Statins are currently the primary treatment for hyperlipidemia, particularly for the treatment of high levels of low-density lipoprotein cholesterol (LDL-C), as many studies have proven benefit in a variety of populations. The benefits of statin treatment for high cholesterol have been proven in many trials. Forefront among different adverse events is statin-induced myopathy, which still eludes complete understanding, and may range anywhere from muscle soreness or fatigue to potentially extremely rare occurrence of rhabdomyolysis.
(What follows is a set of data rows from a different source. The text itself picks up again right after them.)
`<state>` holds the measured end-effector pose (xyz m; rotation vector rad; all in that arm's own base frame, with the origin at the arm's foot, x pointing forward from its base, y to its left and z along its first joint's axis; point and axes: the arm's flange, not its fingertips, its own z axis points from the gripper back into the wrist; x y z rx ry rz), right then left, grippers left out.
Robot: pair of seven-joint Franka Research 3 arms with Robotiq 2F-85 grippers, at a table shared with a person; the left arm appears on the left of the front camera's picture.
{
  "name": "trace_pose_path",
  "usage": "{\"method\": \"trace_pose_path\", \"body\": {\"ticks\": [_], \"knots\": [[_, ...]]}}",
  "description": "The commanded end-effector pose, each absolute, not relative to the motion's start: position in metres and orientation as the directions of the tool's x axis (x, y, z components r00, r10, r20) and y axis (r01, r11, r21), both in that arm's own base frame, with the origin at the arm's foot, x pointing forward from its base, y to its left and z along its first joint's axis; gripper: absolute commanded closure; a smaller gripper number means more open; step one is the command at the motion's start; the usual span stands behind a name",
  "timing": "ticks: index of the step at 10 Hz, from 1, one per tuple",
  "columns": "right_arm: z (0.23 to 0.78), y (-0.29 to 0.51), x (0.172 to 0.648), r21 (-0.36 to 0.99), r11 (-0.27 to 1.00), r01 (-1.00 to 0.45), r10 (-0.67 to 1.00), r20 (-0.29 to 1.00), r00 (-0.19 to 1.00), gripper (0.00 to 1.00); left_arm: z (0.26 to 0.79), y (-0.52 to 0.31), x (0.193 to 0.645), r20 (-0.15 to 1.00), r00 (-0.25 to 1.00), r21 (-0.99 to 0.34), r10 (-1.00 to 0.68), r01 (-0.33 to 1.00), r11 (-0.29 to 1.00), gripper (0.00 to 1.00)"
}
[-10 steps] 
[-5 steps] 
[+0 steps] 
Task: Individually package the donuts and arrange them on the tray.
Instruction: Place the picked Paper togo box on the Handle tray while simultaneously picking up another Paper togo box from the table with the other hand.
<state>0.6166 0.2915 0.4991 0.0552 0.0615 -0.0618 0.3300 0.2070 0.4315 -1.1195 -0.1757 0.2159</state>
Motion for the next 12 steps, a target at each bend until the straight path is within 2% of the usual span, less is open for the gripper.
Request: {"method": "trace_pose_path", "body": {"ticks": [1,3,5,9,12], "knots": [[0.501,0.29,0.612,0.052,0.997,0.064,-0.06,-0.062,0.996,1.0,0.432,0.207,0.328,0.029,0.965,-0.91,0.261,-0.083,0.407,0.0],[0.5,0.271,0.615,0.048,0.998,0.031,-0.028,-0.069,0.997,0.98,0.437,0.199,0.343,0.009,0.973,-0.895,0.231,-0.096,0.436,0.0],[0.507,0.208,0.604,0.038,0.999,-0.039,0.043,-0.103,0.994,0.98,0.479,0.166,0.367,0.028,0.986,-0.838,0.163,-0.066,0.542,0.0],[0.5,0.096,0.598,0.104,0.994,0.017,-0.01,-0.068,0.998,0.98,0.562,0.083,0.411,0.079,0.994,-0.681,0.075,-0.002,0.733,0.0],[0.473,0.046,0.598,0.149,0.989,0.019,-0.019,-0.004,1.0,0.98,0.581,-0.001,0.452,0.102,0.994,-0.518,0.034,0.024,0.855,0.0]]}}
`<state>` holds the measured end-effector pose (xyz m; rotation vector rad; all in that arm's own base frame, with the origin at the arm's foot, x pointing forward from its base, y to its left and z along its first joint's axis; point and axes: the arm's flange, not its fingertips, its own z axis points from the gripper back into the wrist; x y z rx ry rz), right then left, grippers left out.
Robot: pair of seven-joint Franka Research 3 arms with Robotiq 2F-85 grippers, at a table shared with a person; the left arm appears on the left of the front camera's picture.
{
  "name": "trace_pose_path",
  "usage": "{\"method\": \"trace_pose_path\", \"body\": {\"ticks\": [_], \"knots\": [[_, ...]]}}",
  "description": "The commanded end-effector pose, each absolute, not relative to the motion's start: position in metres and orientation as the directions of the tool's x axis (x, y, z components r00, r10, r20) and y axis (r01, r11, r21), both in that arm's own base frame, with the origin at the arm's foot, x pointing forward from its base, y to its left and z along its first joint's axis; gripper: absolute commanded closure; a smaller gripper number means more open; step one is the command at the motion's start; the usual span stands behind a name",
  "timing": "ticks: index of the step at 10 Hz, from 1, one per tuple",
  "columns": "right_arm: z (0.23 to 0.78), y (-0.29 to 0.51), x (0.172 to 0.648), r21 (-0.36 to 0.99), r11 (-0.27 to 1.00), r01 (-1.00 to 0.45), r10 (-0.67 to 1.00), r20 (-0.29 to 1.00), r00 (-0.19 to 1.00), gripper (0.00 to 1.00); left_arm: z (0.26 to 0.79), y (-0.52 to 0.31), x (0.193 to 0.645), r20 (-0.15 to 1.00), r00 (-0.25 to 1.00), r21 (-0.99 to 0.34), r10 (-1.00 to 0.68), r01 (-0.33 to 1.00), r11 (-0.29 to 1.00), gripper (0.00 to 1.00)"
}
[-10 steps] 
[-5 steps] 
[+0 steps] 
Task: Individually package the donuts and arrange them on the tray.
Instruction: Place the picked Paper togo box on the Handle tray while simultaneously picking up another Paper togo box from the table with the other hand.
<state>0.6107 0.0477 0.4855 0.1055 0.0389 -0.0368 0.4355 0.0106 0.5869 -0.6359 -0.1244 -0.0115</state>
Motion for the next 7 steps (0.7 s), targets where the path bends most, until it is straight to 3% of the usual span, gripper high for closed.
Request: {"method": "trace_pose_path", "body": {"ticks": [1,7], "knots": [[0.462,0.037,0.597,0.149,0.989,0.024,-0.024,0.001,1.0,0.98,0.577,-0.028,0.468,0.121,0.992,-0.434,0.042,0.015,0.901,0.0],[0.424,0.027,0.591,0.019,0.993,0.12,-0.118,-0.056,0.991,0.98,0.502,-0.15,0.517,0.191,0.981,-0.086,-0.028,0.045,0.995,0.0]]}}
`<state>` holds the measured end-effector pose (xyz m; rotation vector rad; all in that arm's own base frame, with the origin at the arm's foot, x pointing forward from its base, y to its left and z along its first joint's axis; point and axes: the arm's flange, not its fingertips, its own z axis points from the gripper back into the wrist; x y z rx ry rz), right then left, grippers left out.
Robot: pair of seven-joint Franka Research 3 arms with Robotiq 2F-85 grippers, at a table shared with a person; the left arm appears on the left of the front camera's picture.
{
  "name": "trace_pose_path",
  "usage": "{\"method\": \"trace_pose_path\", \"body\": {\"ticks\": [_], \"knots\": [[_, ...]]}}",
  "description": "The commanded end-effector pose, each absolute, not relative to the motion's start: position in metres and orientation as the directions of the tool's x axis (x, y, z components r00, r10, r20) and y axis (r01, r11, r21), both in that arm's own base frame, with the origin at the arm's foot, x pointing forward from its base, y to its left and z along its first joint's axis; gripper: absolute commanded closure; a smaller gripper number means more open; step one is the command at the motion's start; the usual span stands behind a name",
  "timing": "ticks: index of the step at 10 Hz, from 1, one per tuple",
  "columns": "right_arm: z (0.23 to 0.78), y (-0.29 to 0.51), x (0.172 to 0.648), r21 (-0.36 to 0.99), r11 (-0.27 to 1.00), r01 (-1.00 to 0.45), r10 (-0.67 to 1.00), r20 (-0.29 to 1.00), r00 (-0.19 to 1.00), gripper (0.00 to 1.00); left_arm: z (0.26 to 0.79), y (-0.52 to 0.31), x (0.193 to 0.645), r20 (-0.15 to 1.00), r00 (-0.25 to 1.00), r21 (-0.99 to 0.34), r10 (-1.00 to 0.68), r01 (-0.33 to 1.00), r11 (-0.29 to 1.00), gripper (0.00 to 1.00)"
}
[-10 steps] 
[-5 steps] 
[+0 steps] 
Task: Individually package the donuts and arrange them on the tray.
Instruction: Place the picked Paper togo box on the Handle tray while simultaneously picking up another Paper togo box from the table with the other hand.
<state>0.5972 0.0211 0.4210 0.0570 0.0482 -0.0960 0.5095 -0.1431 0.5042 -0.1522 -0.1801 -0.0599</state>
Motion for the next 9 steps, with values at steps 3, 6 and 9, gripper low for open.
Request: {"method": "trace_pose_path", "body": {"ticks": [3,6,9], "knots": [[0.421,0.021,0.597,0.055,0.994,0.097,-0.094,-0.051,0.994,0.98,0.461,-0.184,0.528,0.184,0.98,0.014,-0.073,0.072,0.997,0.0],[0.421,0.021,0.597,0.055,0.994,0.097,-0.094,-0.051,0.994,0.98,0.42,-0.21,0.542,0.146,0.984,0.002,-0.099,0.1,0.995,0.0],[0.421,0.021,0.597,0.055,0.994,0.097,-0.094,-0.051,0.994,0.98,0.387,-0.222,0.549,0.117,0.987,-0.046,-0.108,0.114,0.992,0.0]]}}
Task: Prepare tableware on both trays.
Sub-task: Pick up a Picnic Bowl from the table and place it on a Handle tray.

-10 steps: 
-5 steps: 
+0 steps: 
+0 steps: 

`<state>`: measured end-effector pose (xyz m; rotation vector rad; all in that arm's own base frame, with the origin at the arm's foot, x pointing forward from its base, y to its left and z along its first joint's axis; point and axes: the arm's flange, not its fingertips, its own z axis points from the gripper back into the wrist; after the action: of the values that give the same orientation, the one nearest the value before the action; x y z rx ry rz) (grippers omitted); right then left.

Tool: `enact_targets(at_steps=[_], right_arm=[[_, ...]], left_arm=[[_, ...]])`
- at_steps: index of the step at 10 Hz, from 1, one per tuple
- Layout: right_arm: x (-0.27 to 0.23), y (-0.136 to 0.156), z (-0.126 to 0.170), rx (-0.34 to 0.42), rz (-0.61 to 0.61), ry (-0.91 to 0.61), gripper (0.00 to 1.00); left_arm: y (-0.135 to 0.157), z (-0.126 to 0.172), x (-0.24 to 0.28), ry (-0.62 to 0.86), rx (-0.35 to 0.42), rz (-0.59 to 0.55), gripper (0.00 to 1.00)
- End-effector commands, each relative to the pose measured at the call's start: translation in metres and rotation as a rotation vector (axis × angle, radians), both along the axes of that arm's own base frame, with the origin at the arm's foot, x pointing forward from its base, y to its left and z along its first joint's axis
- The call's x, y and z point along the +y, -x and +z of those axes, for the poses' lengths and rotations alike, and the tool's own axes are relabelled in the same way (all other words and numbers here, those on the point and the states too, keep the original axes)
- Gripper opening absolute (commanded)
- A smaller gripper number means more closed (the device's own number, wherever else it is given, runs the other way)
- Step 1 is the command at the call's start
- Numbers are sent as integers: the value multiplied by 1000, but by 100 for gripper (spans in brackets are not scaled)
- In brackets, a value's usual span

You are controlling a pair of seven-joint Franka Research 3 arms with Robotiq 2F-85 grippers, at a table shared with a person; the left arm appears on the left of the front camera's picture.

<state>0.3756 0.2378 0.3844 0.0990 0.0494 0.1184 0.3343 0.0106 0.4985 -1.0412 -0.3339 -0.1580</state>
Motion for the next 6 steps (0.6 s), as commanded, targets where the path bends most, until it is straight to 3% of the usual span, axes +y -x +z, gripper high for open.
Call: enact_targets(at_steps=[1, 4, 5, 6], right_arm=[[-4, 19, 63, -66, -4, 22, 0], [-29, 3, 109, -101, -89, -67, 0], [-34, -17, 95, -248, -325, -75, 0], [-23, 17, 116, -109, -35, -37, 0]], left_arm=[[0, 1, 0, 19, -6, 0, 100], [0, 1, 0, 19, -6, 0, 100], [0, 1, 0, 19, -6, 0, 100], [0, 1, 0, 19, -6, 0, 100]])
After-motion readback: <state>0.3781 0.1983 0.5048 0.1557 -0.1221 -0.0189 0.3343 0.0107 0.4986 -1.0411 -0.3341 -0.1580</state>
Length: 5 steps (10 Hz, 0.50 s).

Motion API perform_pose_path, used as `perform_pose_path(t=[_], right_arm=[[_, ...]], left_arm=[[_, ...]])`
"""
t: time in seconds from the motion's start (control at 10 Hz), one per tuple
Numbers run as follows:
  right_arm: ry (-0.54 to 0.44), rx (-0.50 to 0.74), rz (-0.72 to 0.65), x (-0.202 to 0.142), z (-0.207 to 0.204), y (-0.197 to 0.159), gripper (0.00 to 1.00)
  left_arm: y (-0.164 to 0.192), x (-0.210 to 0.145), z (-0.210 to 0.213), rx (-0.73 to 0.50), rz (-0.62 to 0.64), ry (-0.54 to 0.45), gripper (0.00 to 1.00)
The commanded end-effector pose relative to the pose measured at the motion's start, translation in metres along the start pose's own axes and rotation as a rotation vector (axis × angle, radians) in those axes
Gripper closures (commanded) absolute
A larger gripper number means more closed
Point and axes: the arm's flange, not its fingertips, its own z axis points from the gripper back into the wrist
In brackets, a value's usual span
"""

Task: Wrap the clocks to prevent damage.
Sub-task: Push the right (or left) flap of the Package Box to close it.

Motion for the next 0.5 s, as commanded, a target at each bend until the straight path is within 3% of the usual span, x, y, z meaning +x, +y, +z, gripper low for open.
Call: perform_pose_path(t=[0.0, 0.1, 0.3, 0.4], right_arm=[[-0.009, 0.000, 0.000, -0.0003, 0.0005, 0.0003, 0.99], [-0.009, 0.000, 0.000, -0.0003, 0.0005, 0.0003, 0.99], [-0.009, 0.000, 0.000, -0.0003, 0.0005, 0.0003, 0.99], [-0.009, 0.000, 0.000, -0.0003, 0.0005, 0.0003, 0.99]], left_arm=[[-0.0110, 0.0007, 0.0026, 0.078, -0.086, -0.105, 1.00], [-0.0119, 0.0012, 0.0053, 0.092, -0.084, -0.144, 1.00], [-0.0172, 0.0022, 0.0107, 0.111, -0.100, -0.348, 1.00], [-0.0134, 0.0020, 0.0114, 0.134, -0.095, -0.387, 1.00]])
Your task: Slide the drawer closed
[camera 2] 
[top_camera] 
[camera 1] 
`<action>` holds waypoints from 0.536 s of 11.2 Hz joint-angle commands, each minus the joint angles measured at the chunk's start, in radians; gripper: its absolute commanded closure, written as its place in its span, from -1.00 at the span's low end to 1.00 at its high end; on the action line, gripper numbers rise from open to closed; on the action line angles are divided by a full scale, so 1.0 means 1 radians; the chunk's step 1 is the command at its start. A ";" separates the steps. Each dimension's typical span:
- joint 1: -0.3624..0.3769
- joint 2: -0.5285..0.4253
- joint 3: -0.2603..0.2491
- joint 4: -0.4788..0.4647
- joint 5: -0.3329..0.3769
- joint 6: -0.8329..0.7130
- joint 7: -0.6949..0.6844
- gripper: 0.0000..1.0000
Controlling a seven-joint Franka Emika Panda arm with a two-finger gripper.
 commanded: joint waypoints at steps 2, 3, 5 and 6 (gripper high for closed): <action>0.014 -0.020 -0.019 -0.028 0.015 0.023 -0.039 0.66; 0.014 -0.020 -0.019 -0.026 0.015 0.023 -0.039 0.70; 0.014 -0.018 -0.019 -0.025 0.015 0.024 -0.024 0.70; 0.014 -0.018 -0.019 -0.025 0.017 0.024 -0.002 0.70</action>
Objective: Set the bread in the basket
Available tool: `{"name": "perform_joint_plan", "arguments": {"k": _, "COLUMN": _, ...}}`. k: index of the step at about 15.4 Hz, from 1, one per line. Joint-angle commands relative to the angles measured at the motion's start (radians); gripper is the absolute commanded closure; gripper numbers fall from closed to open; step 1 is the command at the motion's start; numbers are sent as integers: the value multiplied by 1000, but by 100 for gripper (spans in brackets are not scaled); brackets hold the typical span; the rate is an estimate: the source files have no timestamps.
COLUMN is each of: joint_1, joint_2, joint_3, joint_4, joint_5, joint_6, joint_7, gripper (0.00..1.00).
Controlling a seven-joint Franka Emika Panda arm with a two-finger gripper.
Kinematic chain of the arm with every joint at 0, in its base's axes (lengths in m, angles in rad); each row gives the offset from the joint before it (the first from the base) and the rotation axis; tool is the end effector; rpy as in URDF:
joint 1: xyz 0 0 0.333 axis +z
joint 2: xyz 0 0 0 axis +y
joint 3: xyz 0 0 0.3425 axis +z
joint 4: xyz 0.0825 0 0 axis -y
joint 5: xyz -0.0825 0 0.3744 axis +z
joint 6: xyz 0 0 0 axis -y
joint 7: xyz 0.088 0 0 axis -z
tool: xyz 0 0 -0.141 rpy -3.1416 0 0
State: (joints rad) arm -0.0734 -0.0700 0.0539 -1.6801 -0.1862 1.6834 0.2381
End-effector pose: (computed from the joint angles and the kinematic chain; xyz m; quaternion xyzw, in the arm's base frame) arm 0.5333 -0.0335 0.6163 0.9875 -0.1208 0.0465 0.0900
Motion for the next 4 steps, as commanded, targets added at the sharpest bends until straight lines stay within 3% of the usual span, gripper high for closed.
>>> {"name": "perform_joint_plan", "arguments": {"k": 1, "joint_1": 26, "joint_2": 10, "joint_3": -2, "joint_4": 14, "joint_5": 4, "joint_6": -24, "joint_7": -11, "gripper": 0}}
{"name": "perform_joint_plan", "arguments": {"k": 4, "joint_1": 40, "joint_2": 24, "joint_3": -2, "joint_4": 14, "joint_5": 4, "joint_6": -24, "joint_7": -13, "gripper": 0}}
As most adverse events are rare and not life-threatening, in high-risk patients, a high-dose statin should be started initially as data suggests that clinicians rarely up titrate statin therapy after initial prescription leading to under-treatment of many patients requiring high-dose statin therapy. As we will discuss in this paper, musculoskeletal side effects are the main concern and reason for discontinuing statin therapy. The occurrence and true association of other adverse events in patients on statin such as new onset of diabetes, hepatic toxicity, or cognitive impairment are rare, controversial, and not proven. In placebo-controlled studies, abnormal liver function occurs to a similar degree in statin- and placebo-treated patients. This led to FDA removal of the requirement to monitor liver function tests in patients on statin therapy. The combination of statins with other compounds such as ezetimibe or PCSK9 inhibitors has shown some additional benefits in the treatment of hypercholesterolemia. The goal of this manuscript is to conduct a comprehensive review about most commonly used statins and compare data on their history, structures, benefits, adverse effects, and clinical outcomes.
- Low-density lipoprotein-cholesterol (LDL-C)
- PCSK9 inhibitors
ASJC Scopus subject areas
- Cardiology and Cardiovascular Medicine
- Pharmacology (medical)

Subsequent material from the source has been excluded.